For the record, I posted my talk about Java 8.

[Update 4/06] The videos are already coming out from Channel 9, including my talk on Java 8 (mostly about closures) and an update from Jeroen Frijters on hosting the JVM on .NET.

I recommend Martin Odersky’s keynote about new facilities for expression reflection in Scala. As befits a typeful language, the notation for what Lisp-ers think of as “backquote-comma” and F#-ers call code quotation is based on the type system. The amazing part (at least to me) is that there is no modification to the language parser: no special pseudo-operators or new brackets. I guess this is a generalization of C#’s special treatment of anonymous lambda expressions, added for LINQ.

Here is an example based on the talk, showing a macro definition and its use of an typeful expression template:

def assert(cond: Boolean, msg: Any) = macro Asserts.assertImpl
object Asserts {
def raise(msg: Any) = throw new AssertionError(msg)
def assertImpl(c: Context)
(cond: c.Expr[Boolean], msg: c.Expr[Any]) : c.Expr[Unit] =
c.reify( if (!cond.eval) raise(msg.eval) )

The last code line is roughly comparable to a string template "if (!$cond) raise($msg)" or a Lisp backquote `(if (not ,cond) (raise ,msg)), but the Scala version is hygenically parsed, scoped, and typed. Note also the crucial use of path-dependent types (c.Expr) to allow compilers freedom to switch up their representations.

Speaking of C#, Mads Torgersen talked about new features in C# for asynchronous programming, the async and await keywords which go with the Task type pattern (which includes the varying notions of promise and future). You use async/await in nested pairs to shift code styles between coroutined (async) and blocking (awaited). The source notation is the same, but coroutined code is compiled using state machines. It is similar (but internally distinct) from the older generator/yield notation. To me it looks like a fruitful instance of the backquote-comma notational pattern.
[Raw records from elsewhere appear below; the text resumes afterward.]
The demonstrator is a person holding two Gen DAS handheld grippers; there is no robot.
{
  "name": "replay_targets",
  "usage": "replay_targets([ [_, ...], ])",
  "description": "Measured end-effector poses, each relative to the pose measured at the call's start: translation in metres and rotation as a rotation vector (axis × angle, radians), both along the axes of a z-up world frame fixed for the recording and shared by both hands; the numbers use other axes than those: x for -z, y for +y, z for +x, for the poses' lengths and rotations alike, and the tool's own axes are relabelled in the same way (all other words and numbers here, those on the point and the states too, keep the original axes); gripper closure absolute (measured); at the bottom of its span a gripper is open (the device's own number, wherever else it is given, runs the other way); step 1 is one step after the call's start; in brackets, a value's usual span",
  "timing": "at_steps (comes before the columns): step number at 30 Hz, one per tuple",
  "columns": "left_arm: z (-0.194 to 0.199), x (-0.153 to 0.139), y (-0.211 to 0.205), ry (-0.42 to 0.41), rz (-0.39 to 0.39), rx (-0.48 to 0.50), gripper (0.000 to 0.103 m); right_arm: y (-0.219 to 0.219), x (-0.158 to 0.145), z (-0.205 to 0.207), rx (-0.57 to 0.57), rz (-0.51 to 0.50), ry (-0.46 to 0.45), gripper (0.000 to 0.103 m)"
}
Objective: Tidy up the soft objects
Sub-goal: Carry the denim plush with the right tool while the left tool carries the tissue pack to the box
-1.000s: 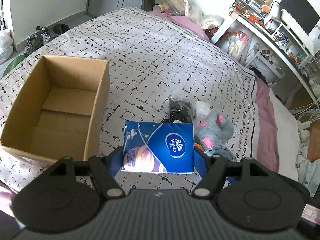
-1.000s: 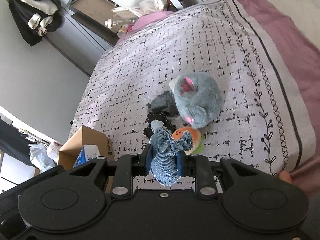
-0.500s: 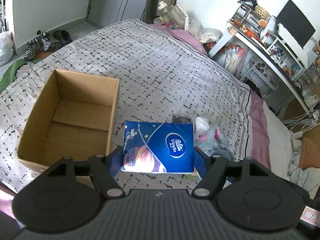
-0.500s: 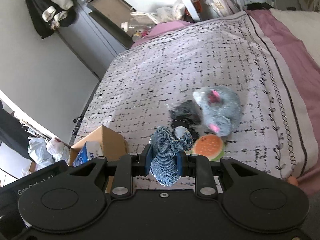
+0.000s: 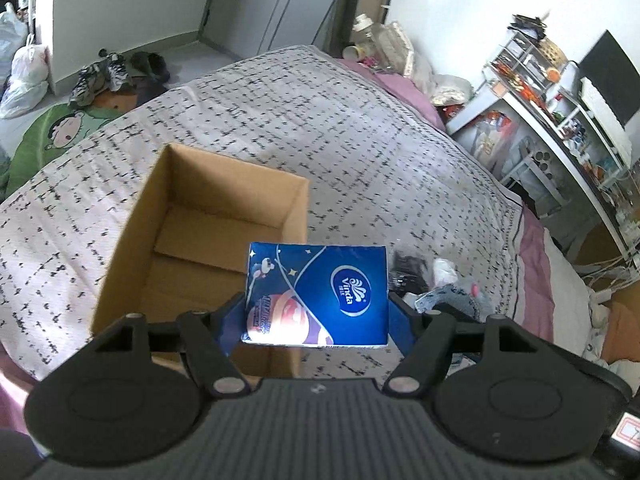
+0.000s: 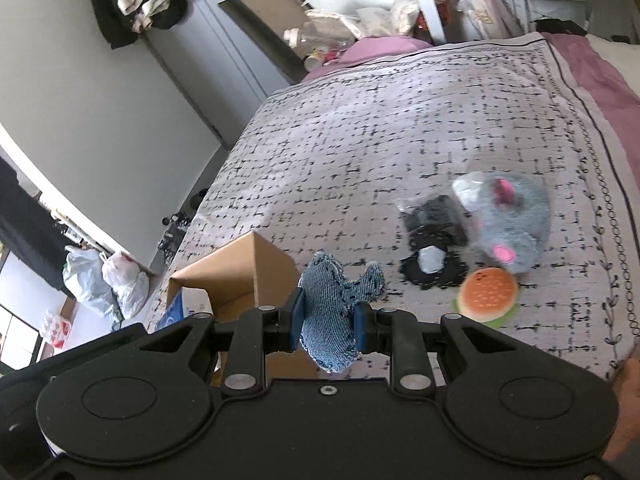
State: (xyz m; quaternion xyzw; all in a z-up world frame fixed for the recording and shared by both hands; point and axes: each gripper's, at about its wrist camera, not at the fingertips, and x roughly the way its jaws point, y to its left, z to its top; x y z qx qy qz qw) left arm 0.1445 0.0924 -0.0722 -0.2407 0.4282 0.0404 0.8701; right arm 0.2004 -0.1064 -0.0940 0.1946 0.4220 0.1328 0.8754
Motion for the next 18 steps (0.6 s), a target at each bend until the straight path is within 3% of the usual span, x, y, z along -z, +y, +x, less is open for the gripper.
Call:
replay_targets([
  [18, -0.008, 0.034, 0.065, 0.091, -0.026, -0.063, 0.032, 0.071, 0.001, 0.0, -0.083, -0.022, 0.018, 0.078],
])
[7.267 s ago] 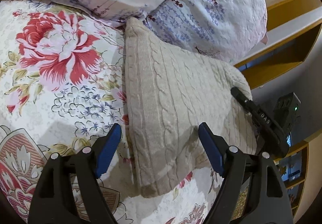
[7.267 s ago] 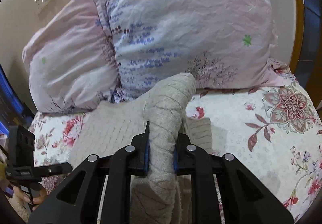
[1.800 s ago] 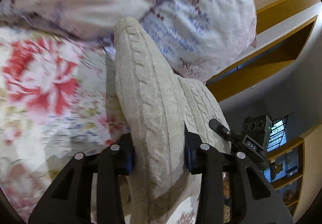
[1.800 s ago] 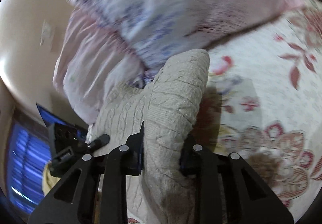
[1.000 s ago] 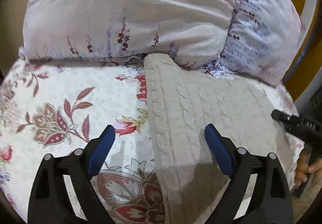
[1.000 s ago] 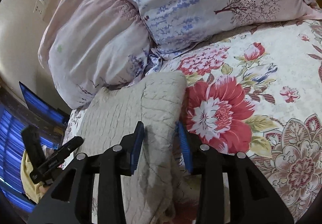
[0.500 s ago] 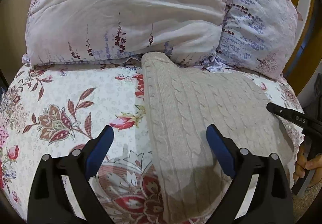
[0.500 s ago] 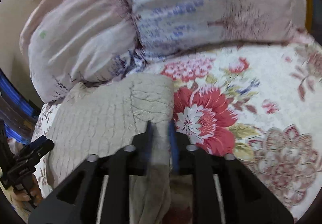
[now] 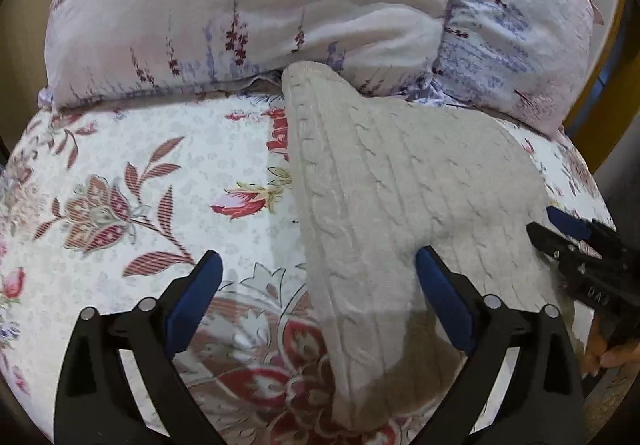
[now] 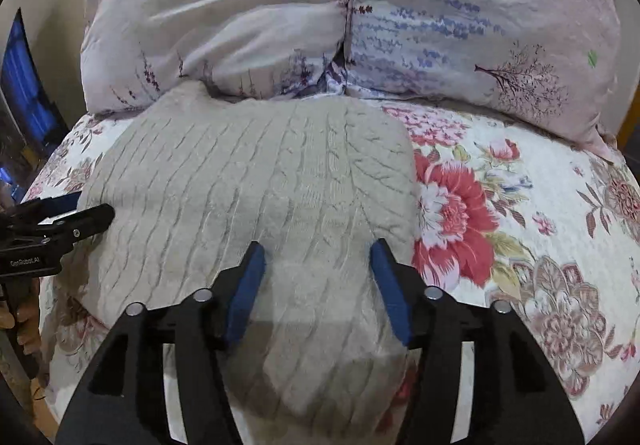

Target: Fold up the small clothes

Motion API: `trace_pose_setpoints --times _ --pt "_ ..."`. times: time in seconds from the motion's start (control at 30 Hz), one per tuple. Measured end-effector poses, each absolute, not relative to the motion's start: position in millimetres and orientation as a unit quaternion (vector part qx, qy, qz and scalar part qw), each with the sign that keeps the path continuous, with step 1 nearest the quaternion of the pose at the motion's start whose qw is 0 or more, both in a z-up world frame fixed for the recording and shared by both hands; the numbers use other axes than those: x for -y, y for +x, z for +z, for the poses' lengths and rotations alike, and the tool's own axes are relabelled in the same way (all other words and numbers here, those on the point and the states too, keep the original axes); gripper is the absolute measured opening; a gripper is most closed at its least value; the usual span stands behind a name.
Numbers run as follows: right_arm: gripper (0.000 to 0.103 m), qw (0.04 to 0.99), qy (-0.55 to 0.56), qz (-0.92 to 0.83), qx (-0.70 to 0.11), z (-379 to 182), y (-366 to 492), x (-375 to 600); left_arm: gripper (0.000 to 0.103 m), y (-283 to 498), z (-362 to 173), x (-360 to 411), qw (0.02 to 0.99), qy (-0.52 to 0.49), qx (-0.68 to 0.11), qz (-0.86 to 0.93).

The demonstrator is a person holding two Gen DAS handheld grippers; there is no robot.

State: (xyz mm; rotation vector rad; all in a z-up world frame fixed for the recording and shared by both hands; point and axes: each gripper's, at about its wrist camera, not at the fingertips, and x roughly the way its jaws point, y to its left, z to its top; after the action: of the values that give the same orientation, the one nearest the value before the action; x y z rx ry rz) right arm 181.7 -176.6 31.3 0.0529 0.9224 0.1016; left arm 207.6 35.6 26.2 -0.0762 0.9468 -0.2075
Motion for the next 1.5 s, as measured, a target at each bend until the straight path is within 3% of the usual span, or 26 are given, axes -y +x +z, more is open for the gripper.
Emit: trace_pose_setpoints --times 0.13,0.17,0.27,0.47,0.9,1.5 --pt "0.058 0.896 0.062 0.049 -0.438 44.2 177.0 187.3 0.101 203.1 32.6 -44.3 0.884 -0.062 -0.451 -0.104" --pt "0.061 0.901 0.063 0.047 -0.426 49.5 170.5 188.1 0.101 197.8 36.0 -47.4 0.889 -0.061 -0.442 -0.103" --pt "0.084 0.918 0.056 0.035 -0.391 65.3 147.1 190.2 0.101 179.5 45.3 -56.7 0.904 -0.051 -0.412 -0.097" --pt "0.093 0.930 0.059 0.022 -0.363 76.0 109.3 195.6 0.101 149.8 49.1 -72.5 0.910 -0.050 -0.404 -0.074" --pt "0.094 0.904 0.071 0.023 -0.421 42.2 79.8 165.8 0.101 104.6 24.2 -45.0 0.883 0.011 -0.466 -0.051" --pt "0.096 0.878 0.030 -0.046 -0.476 14.8 85.7 145.7 0.101 113.2 11.0 -28.0 0.864 0.034 -0.500 -0.050"
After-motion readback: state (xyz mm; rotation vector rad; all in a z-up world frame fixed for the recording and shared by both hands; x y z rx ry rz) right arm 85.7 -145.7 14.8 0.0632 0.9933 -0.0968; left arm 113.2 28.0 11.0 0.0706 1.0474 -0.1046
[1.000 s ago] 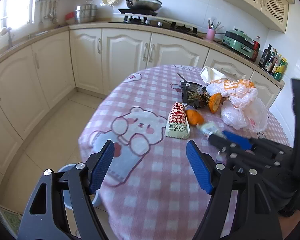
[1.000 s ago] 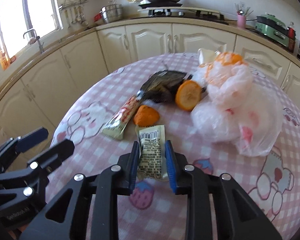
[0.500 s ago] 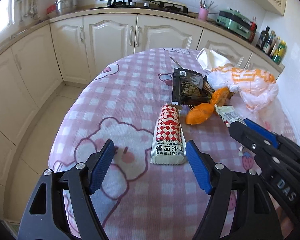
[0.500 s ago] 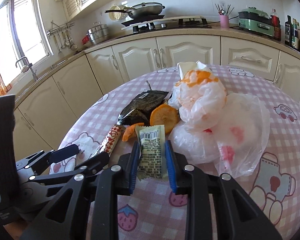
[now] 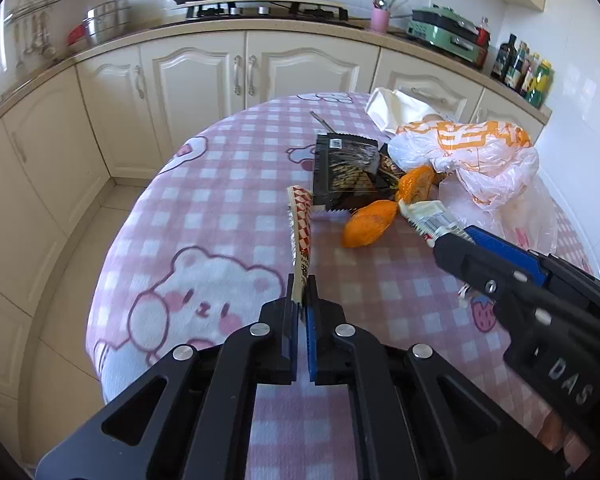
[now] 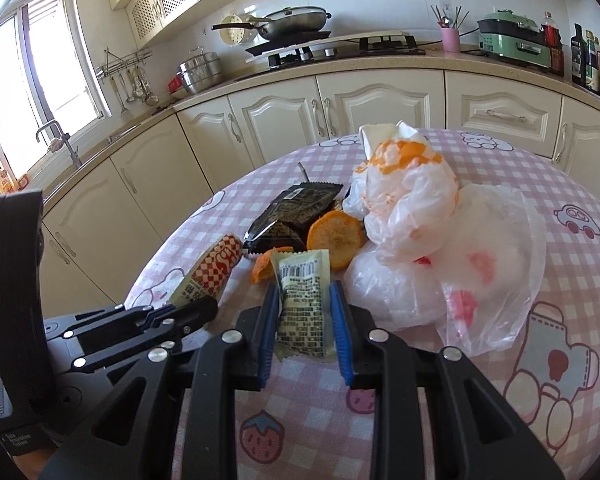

Coroutines are a good way to break up small computations across multiple cores, so it is not surprising that they are a hot topic. Robert Griesemer’s talk on Go was a tour de force of iterative interactive development, in which he started with a serialized Mandelbrot image server and added 25% performance (on two cores: 200 ms to 160 ms) by small code changes to partition the request into coroutined tasks. Each task generated a line of the result image, so the adjustment was simple and natural. At a cost to interoperability, a segmented stack design allows tasks to be scheduled cheaply; fresh stacks start at 4 kilobytes. The use of CSP and a built-in channel type appear to guide the programmer around pitfalls associated with concurrent access to data structures. This is good, since Go data structures are low-level and C-like, allowing many potential race conditions.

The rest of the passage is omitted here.